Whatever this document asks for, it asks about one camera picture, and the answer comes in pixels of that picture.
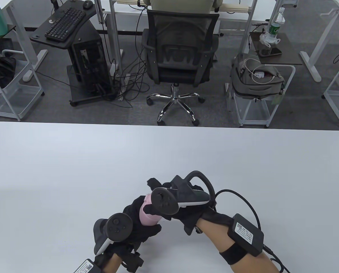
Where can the black right wrist sensor box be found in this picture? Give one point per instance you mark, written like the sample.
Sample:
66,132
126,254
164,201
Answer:
244,234

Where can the black bag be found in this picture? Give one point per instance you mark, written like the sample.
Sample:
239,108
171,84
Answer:
0,71

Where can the white cart with brown top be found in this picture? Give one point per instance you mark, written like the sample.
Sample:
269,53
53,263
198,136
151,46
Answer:
291,54

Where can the pink thermos cap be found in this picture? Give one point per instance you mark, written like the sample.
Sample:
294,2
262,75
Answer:
147,199

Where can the black right hand controller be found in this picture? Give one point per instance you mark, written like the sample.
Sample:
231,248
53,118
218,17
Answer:
163,200

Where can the person's left forearm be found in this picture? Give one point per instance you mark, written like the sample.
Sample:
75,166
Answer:
112,264

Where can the crumpled white plastic bag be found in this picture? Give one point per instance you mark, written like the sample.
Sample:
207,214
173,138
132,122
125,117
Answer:
267,39

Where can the black left hand controller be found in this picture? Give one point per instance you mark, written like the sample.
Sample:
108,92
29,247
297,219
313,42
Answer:
118,227

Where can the black computer tower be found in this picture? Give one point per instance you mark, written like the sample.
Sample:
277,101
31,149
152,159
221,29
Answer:
91,62

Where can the white desk with angled legs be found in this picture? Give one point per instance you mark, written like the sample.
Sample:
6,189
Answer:
28,45

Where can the person's right hand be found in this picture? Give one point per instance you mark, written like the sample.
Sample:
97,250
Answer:
192,216

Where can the black mesh office chair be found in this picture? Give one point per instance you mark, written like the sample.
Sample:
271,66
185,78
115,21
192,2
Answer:
180,68

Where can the pink thermos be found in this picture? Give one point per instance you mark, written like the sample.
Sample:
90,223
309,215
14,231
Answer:
149,219

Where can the black computer mouse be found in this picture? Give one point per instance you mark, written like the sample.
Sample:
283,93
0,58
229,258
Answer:
87,4

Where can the grey backpack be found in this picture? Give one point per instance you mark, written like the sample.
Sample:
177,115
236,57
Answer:
251,88

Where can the black hand controller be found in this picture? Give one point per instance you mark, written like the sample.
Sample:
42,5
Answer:
118,227
163,200

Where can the black left wrist mount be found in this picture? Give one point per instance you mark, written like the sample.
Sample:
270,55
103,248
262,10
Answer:
133,261

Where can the person's right forearm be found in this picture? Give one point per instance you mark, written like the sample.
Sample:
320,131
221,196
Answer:
217,236

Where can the black computer cart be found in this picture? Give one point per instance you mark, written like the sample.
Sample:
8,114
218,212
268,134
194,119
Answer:
38,37

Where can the black keyboard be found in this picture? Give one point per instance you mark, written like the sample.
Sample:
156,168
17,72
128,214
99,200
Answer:
64,24

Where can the black left wrist sensor box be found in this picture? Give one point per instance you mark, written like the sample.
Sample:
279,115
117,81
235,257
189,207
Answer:
85,267

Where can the white cart with black bag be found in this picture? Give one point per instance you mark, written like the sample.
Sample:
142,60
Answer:
13,99

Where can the black wrist sensor box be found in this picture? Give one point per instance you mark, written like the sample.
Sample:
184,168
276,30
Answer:
244,234
85,267

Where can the clear plastic bottle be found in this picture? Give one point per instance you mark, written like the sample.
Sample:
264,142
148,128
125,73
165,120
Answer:
275,27

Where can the white desk with straight legs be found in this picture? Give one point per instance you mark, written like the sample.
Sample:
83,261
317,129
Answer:
114,34

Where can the white desk with curved brace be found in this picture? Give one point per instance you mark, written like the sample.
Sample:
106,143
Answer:
314,59

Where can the black smartphone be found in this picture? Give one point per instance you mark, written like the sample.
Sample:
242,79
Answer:
270,52

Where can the person's left hand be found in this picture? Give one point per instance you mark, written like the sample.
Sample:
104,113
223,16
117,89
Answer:
141,234

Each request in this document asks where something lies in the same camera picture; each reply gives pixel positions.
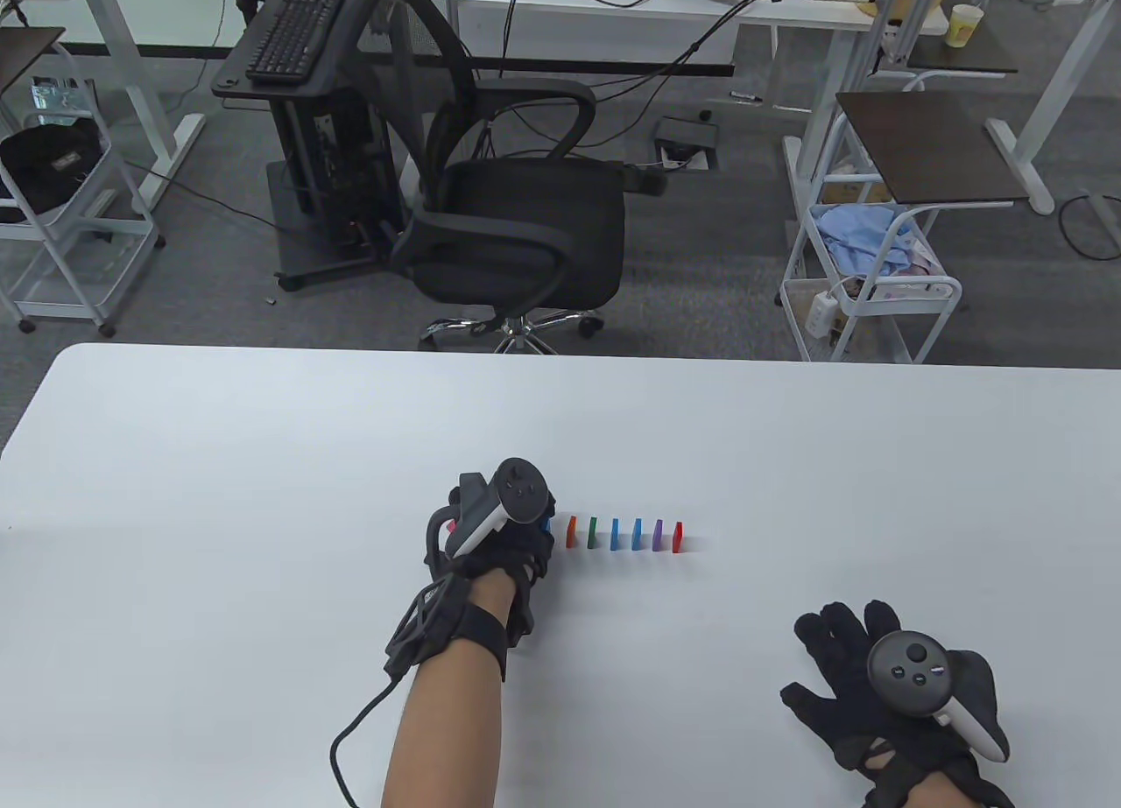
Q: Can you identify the person's right hand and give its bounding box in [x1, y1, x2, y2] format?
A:
[779, 600, 1015, 808]

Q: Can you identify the person's left hand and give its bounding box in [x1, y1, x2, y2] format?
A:
[447, 486, 559, 644]

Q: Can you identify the grey white handheld controller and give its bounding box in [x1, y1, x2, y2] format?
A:
[425, 458, 553, 573]
[867, 631, 1011, 763]

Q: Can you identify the black office chair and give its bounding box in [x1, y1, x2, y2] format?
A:
[346, 0, 671, 355]

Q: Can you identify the white rolling utility cart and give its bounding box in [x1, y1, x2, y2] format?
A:
[778, 73, 964, 364]
[0, 42, 167, 336]

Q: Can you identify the light blue cloth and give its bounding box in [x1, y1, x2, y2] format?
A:
[814, 206, 920, 275]

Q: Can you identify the grey floor power box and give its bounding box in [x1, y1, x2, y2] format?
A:
[655, 115, 723, 172]

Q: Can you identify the black rolling computer stand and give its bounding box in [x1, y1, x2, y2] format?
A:
[212, 0, 412, 294]

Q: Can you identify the cardboard box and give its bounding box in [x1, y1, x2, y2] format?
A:
[823, 178, 894, 207]

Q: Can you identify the dark brown side table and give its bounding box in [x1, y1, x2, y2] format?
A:
[0, 26, 67, 100]
[906, 33, 1019, 75]
[836, 90, 1030, 207]

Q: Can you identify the black keyboard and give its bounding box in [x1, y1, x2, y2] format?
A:
[245, 0, 347, 85]

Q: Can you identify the black bag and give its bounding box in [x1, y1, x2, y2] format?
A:
[0, 118, 108, 218]

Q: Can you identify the clear plastic packet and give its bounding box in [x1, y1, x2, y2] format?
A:
[31, 77, 93, 130]

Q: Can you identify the black wrist strap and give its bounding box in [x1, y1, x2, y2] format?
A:
[422, 602, 511, 682]

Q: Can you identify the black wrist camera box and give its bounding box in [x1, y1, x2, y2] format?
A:
[385, 576, 469, 678]

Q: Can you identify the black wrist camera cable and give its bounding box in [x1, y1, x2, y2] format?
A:
[330, 668, 404, 808]

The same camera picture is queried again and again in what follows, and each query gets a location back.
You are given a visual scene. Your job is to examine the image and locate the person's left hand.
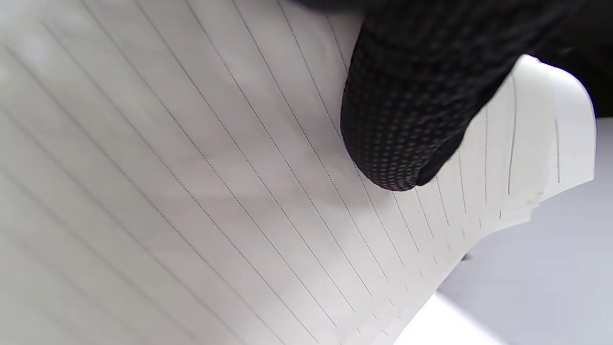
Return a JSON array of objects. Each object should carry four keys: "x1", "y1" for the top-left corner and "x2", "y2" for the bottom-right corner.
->
[{"x1": 287, "y1": 0, "x2": 613, "y2": 192}]

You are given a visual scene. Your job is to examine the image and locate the lined loose-leaf paper stack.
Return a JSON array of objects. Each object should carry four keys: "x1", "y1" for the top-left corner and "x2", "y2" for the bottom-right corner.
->
[{"x1": 0, "y1": 0, "x2": 597, "y2": 345}]

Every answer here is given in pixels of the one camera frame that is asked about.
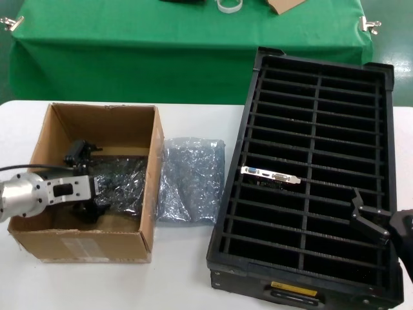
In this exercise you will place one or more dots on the graphics card with silver bracket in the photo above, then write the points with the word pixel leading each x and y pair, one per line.
pixel 284 177

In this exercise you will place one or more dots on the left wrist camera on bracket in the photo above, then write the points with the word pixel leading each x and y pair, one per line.
pixel 71 190

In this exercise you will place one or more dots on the green tablecloth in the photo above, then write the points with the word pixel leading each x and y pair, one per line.
pixel 145 48

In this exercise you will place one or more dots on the black slotted storage container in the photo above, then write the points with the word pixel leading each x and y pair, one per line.
pixel 290 145

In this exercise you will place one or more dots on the small flat cardboard box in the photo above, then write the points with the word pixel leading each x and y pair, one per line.
pixel 285 6

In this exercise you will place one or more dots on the large open cardboard box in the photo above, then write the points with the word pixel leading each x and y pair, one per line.
pixel 96 245

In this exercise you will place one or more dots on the silver binder clip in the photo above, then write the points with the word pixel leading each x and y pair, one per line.
pixel 13 23
pixel 366 24

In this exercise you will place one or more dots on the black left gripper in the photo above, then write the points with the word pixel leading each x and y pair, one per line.
pixel 61 174

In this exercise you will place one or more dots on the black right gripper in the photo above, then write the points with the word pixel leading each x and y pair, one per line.
pixel 403 232

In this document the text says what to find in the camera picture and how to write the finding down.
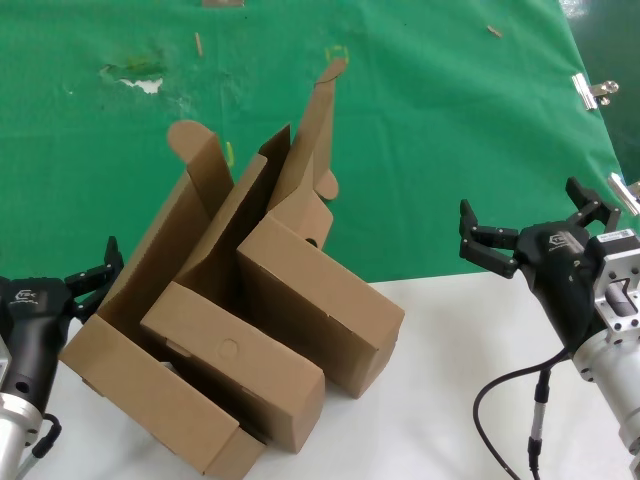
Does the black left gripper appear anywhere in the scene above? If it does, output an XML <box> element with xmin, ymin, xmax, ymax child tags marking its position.
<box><xmin>0</xmin><ymin>236</ymin><xmax>125</xmax><ymax>404</ymax></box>

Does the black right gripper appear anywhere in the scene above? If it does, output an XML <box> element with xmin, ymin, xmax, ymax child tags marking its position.
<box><xmin>458</xmin><ymin>176</ymin><xmax>622</xmax><ymax>352</ymax></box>

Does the cable with silver connector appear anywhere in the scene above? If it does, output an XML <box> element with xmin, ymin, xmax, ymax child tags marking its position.
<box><xmin>527</xmin><ymin>368</ymin><xmax>552</xmax><ymax>480</ymax></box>

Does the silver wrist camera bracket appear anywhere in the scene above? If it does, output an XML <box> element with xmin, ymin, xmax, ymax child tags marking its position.
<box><xmin>584</xmin><ymin>228</ymin><xmax>640</xmax><ymax>334</ymax></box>

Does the looping black cable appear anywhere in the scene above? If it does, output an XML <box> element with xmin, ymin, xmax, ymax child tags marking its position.
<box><xmin>472</xmin><ymin>347</ymin><xmax>574</xmax><ymax>480</ymax></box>

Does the large open cardboard box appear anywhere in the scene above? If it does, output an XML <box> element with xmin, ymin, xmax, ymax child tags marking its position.
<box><xmin>59</xmin><ymin>119</ymin><xmax>267</xmax><ymax>479</ymax></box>

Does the cardboard box with tall lid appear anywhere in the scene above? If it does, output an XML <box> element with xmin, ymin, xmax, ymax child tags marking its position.
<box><xmin>237</xmin><ymin>57</ymin><xmax>406</xmax><ymax>400</ymax></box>

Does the medium open cardboard box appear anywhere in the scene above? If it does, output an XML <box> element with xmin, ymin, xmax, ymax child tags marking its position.
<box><xmin>139</xmin><ymin>123</ymin><xmax>326</xmax><ymax>454</ymax></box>

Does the green table cloth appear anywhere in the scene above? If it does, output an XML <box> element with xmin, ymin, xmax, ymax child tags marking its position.
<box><xmin>0</xmin><ymin>0</ymin><xmax>632</xmax><ymax>286</ymax></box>

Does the short black cable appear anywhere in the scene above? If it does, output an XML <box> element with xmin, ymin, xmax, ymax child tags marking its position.
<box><xmin>19</xmin><ymin>412</ymin><xmax>64</xmax><ymax>472</ymax></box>

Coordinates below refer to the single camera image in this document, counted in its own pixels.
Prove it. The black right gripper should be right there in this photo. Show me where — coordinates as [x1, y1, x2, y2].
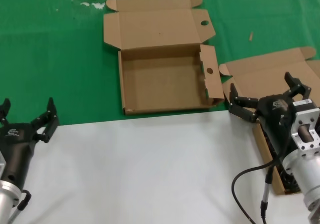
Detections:
[228, 71, 313, 158]

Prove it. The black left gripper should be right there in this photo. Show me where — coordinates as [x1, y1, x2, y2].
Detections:
[0, 97, 60, 188]

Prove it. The open brown cardboard mailer box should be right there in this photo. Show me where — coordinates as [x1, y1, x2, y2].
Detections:
[102, 0, 225, 116]
[218, 46, 320, 196]

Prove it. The green table cloth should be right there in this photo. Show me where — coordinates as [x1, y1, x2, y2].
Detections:
[0, 0, 320, 128]

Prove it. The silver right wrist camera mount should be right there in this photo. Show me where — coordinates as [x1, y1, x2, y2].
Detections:
[289, 98, 320, 157]

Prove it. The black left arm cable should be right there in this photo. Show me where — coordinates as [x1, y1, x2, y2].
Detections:
[15, 189, 33, 212]

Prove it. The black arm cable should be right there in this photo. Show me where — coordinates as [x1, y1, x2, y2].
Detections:
[15, 189, 33, 212]
[231, 156, 287, 224]

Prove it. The grey sleeved right arm cable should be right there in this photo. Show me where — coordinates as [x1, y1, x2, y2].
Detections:
[259, 163, 276, 224]

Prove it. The grey sleeved arm cable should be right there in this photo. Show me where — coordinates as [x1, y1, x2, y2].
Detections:
[259, 163, 276, 224]
[7, 206, 22, 224]

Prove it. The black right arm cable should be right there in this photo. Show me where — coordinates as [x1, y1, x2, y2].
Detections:
[231, 156, 287, 224]

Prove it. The grey sleeved left arm cable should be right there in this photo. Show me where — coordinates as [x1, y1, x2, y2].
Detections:
[7, 206, 22, 224]

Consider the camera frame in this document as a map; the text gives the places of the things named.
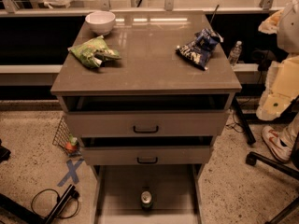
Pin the green soda can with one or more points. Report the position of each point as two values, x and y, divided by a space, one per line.
146 199

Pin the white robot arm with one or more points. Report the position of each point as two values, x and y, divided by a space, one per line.
282 80

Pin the grey drawer cabinet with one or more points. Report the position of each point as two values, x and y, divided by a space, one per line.
147 43

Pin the grey top drawer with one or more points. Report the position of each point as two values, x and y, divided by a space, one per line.
146 115

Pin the grey middle drawer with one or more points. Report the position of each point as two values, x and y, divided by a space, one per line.
147 150

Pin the grey open bottom drawer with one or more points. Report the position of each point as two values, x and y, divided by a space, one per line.
176 198

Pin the blue chip bag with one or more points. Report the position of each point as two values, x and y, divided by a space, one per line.
199 51

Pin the green chip bag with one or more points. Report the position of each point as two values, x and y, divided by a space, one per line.
94 52

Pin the white ceramic bowl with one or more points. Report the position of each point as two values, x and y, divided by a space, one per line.
101 22

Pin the clear plastic water bottle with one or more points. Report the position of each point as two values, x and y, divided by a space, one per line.
235 53

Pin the black table leg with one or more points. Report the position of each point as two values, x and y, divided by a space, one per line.
248 133

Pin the black office chair base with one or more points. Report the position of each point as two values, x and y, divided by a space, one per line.
251 159

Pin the white red sneaker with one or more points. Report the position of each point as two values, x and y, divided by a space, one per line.
278 149

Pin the black stand leg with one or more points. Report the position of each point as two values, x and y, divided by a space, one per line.
29 216

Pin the wire mesh basket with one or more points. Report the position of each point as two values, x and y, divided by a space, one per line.
65 140

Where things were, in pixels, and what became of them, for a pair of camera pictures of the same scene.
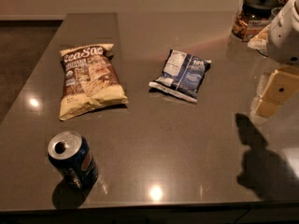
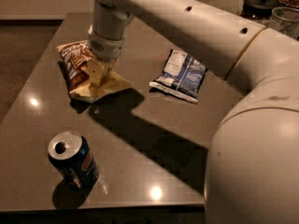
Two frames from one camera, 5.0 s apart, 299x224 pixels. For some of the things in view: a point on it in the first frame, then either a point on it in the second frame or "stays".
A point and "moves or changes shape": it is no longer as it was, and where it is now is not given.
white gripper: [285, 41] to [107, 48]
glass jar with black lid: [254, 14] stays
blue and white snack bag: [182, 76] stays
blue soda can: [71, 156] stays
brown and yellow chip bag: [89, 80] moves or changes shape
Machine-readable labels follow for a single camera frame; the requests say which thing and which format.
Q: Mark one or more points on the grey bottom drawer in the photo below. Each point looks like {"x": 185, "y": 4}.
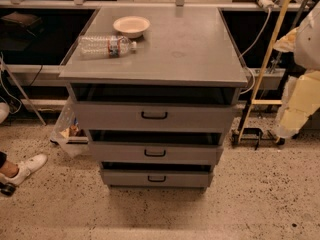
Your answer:
{"x": 185, "y": 179}

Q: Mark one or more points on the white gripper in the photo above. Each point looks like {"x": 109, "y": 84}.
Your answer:
{"x": 308, "y": 45}

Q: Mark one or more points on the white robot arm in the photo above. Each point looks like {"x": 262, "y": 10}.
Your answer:
{"x": 311, "y": 21}

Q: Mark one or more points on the white sneaker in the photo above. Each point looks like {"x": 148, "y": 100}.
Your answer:
{"x": 16, "y": 173}
{"x": 4, "y": 111}

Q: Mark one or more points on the white sneaker near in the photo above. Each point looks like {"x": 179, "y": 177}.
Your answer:
{"x": 16, "y": 173}

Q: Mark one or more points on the white sneaker far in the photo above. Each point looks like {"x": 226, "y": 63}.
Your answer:
{"x": 4, "y": 111}

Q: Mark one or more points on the grey top drawer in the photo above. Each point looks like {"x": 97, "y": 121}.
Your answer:
{"x": 92, "y": 116}

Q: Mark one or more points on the black caster wheel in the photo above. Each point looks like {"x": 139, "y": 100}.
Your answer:
{"x": 7, "y": 189}

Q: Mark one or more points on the grey drawer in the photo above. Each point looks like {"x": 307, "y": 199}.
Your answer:
{"x": 154, "y": 153}
{"x": 92, "y": 116}
{"x": 185, "y": 179}

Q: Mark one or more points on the black wheeled cart base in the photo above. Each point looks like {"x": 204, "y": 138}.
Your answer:
{"x": 256, "y": 136}

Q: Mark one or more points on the grey drawer cabinet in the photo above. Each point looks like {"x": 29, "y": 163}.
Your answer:
{"x": 186, "y": 58}

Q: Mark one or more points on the white bowl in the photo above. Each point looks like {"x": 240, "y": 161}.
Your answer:
{"x": 131, "y": 26}

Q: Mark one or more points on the clear plastic water bottle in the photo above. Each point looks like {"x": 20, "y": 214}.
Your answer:
{"x": 111, "y": 46}

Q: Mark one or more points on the yellow ladder frame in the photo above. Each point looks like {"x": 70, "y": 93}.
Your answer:
{"x": 242, "y": 130}

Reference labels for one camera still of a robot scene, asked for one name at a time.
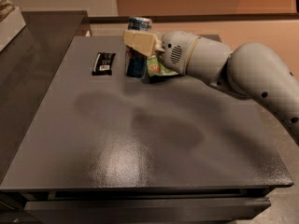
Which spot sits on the black snack bar wrapper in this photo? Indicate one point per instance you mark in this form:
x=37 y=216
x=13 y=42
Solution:
x=103 y=64

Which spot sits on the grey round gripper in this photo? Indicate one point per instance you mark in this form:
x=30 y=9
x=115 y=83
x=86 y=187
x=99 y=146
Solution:
x=177 y=51

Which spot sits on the dark side counter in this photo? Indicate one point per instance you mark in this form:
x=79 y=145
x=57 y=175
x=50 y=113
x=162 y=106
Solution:
x=27 y=67

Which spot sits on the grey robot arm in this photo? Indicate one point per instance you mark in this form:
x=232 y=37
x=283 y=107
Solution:
x=252 y=71

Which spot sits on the green snack bag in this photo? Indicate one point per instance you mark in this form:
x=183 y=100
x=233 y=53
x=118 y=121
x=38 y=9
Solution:
x=155 y=68

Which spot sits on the grey drawer front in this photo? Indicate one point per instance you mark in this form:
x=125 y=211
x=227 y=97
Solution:
x=150 y=211

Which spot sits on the silver blue redbull can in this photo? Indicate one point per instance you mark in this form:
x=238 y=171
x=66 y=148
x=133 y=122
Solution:
x=136 y=62

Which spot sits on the white box on counter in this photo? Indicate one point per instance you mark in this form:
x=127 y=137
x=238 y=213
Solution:
x=11 y=22

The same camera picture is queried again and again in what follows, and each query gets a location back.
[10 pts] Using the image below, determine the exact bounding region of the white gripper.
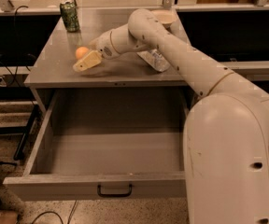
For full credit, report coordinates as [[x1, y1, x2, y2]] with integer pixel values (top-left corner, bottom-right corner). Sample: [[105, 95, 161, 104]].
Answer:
● ● ● ● ● ● ●
Since only the total is wanted, work out how many lines of the data above contain "examine" and state it alone.

▶ [Result of this task]:
2